** How to complete this task **
Some lines below hold "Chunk". Pick them out and copy them.

[Data items]
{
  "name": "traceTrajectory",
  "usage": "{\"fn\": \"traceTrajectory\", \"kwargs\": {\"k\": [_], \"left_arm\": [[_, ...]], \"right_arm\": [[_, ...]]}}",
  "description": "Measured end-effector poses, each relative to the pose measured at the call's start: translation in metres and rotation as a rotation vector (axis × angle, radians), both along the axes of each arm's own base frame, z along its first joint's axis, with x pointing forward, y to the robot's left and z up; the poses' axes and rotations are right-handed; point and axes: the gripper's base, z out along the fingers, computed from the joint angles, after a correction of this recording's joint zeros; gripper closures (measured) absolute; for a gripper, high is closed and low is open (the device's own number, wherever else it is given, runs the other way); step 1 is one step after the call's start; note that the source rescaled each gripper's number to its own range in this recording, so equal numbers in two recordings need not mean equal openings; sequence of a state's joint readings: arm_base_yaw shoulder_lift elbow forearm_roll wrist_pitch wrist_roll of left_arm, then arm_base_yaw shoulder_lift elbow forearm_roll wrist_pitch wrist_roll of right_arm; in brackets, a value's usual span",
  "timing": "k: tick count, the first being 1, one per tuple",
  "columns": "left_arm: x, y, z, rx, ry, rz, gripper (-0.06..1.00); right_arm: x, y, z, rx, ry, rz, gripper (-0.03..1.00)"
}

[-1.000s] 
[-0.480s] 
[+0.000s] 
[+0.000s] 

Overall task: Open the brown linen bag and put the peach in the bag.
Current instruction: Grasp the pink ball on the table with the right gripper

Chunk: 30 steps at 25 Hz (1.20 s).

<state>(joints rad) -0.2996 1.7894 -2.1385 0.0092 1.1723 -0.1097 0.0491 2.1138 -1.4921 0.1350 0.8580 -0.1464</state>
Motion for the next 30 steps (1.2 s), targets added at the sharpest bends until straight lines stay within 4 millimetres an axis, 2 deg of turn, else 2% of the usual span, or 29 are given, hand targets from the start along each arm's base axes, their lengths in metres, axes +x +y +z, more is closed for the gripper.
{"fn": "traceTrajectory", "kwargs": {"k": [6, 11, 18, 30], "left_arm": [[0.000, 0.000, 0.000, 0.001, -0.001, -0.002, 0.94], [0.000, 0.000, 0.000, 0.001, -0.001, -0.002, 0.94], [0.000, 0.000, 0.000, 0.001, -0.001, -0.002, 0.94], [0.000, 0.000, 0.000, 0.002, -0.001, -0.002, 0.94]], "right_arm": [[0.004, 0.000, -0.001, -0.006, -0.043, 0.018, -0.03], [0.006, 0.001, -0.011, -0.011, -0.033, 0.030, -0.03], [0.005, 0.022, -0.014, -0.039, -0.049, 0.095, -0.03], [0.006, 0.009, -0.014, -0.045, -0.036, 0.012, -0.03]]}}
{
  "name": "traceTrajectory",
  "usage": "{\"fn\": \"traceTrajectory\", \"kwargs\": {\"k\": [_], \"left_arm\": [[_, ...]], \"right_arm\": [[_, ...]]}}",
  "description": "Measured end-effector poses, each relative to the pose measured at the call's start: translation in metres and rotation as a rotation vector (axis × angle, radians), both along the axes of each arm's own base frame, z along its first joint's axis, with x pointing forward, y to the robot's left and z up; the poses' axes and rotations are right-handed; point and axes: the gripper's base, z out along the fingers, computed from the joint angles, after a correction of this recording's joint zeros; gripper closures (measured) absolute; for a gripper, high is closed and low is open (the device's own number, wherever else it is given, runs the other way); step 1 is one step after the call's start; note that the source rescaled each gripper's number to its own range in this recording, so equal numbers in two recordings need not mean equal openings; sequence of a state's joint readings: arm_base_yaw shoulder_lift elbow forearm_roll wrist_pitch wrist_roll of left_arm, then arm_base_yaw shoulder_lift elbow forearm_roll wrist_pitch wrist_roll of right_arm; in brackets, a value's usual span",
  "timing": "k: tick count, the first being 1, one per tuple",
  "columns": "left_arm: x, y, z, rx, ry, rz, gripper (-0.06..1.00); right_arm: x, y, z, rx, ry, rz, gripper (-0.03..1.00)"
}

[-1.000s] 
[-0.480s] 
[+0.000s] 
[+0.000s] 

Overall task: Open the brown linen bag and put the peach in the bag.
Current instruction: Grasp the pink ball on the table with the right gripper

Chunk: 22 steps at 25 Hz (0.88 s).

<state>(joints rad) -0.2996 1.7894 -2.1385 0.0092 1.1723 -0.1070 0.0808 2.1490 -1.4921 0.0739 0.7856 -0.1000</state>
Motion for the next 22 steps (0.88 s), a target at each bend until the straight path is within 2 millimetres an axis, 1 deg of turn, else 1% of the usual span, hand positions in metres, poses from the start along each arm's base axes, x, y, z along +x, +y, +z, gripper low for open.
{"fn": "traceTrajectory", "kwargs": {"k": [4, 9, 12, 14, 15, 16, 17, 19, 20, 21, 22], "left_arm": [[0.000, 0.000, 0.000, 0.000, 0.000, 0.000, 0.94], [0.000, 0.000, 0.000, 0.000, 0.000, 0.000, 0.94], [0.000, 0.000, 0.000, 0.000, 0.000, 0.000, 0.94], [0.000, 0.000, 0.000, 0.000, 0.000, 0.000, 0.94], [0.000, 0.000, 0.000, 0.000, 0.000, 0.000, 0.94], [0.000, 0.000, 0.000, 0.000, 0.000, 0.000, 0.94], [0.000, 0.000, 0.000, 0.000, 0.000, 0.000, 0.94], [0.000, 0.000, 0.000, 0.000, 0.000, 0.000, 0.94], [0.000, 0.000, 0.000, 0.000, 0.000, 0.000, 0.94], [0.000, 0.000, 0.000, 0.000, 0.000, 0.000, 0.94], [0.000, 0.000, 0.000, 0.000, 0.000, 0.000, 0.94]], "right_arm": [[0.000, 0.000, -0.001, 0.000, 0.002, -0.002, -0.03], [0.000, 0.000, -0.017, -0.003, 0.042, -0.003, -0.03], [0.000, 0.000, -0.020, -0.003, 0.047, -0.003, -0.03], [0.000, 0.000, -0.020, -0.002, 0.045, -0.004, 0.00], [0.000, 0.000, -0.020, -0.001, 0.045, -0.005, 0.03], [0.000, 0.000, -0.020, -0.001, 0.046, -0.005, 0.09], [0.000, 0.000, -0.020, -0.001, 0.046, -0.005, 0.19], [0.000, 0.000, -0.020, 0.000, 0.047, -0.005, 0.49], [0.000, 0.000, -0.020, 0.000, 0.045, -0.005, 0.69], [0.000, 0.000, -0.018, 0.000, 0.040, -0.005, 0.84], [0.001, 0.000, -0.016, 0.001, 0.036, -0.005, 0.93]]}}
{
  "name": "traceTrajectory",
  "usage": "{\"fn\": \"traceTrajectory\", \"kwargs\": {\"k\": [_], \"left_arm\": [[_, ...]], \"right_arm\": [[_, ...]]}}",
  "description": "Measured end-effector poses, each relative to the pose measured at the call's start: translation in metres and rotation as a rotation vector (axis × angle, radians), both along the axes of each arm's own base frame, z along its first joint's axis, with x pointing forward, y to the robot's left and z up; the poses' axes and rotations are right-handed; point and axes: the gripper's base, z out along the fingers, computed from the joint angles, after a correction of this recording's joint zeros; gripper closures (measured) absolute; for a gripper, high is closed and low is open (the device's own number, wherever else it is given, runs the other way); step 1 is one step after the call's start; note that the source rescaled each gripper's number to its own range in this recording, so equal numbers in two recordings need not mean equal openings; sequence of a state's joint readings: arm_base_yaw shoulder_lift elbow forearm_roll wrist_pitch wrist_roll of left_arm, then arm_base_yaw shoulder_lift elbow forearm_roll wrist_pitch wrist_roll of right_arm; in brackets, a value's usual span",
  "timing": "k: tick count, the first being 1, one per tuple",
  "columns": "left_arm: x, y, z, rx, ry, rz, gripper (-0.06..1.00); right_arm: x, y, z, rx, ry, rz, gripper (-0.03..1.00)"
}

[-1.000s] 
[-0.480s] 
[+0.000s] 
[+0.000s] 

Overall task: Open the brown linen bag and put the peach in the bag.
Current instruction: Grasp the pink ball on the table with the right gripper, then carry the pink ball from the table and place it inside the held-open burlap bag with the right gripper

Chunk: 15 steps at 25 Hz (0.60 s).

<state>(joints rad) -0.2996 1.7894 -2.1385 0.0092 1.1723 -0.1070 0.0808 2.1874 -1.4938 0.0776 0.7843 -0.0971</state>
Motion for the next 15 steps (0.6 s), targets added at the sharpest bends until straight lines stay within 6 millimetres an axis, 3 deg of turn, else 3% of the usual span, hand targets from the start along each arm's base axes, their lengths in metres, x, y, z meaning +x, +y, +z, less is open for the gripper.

** Response **
Chunk: 30 steps at 25 Hz (1.20 s).
Chunk: 22 steps at 25 Hz (0.88 s).
Chunk: 15 steps at 25 Hz (0.60 s).

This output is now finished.